Liora flew to Montreal, our sister city, right before Passover. Next week, the Canadians, along with teens from the US, will arrive in Israel for their joint summer program. In the week that they’ll be in the Negev, the Israeli kids have made plans to show the Canadians what it’s like to live here. Liora has kindly asked me to speak to these kids on the topic of making aliyah to the Negev.
What can I tell them? How can I explain that in this country there are zero degrees of separation? That after a rocket attack, you’ll meet the mother of the doctor who operated on the young boy wounded by shrapnel and she’ll tell you how he is. That your friend knows two of the brave mothers who buried their children yesterday. That you wear your heart on your sleeve when your son and everyone else’s serve in the army.

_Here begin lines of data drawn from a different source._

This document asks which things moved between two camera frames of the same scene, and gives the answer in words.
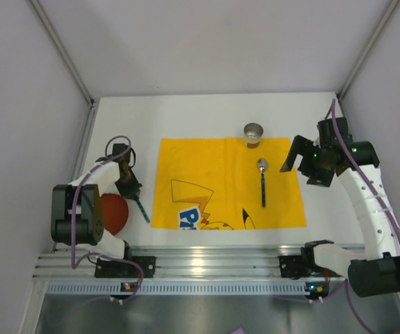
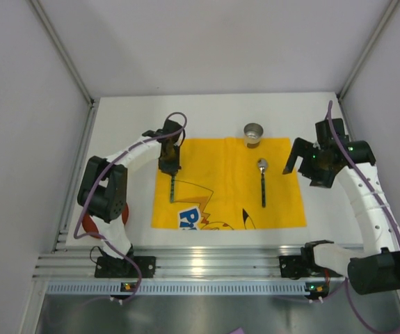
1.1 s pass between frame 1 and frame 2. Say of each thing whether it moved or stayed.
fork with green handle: moved
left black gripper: moved
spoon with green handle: stayed
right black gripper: stayed
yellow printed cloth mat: stayed
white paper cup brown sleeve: stayed

Yes, I’ll also tell them that when you hear a bell ringing from the nearby parking lot, it’s the man selling fresh eggs, not the Good Humor truck. That it doesn’t ever rain in the summer. That when you light candles for Shabbat, you can feel the calm descend. That what you gain by being and feeling part of Israel far outweighs any material comforts of living abroad. As I wrote in a poem called “Last Rain,” “we are caught in that breathless moment, / bein hashmashot, between the days’ seams, / as we navigate this life of sorrow / and elation.”
My dad's art show is called, “Metamorphosis,” and the gala opening is on Monday, July 7. Click here for the AACI address. I’m looking forward to attending.
As I said before, Hillel and I made pizza together. You don’t need any special abilities to make this, just a good amount of time. It’s a great way to bond with your child. Put him in charge of the process! You’ll have plenty of time to talk. Now we begin to heal.
Home Made Pizza
There are three parts to this dish: the dough; the sauce; the cheese and toppings.
If you don’t have a round pizza pan, don’t despair. Any oven safe pan will do. You can make this dish even easier by buying grated cheese and store-bought pizza sauce. When I moved to Israel, if sauce existed, it was so expensive it wasn’t worth buying. I learned to make my own.
1½ tsp dry yeast
1 Tbsp sugar
1 cup warm water
1½ tsp salt
3 cups flour
1 32-oz can crushed tomatoes
1 16-oz can tomato paste
2 tsp each of basil, oregano, parsley, granulated garlic, salt and pepper
½ to ¾ cup grated Emek or equivalent cheese
½ cup grated mozzarella
1 red pepper sliced
½ onion sliced
½ cup sliced mushrooms
Try also olives, or corn
In a large bowl, soften together yeast, sugar and water. Add salt and flour, mixing and kneading for about 10 to 15 minutes until mixture becomes a smooth ball of dough. Cover and set dough aside to rise for 1 hour. In a separate bowl, mix sauce ingredients. (No need to cook.) Cut and chop vegetables for the toppings and set aside. When the dough has risen, punch down and roll out with a rolling pin on a flat floured surface. Keep rolling until the dough is larger than the pan that you’ll be using. With your fists (i.e., if you use your fingers, they can make holes in the dough), lift dough onto an oiled pizza pan. Fold edges inward to form a thick crust. Using a spatula or the back of a spoon, spread sauce on dough. Top with cheese and vegetables. Bake at 450° for 20 minutes until cheese begins to brown.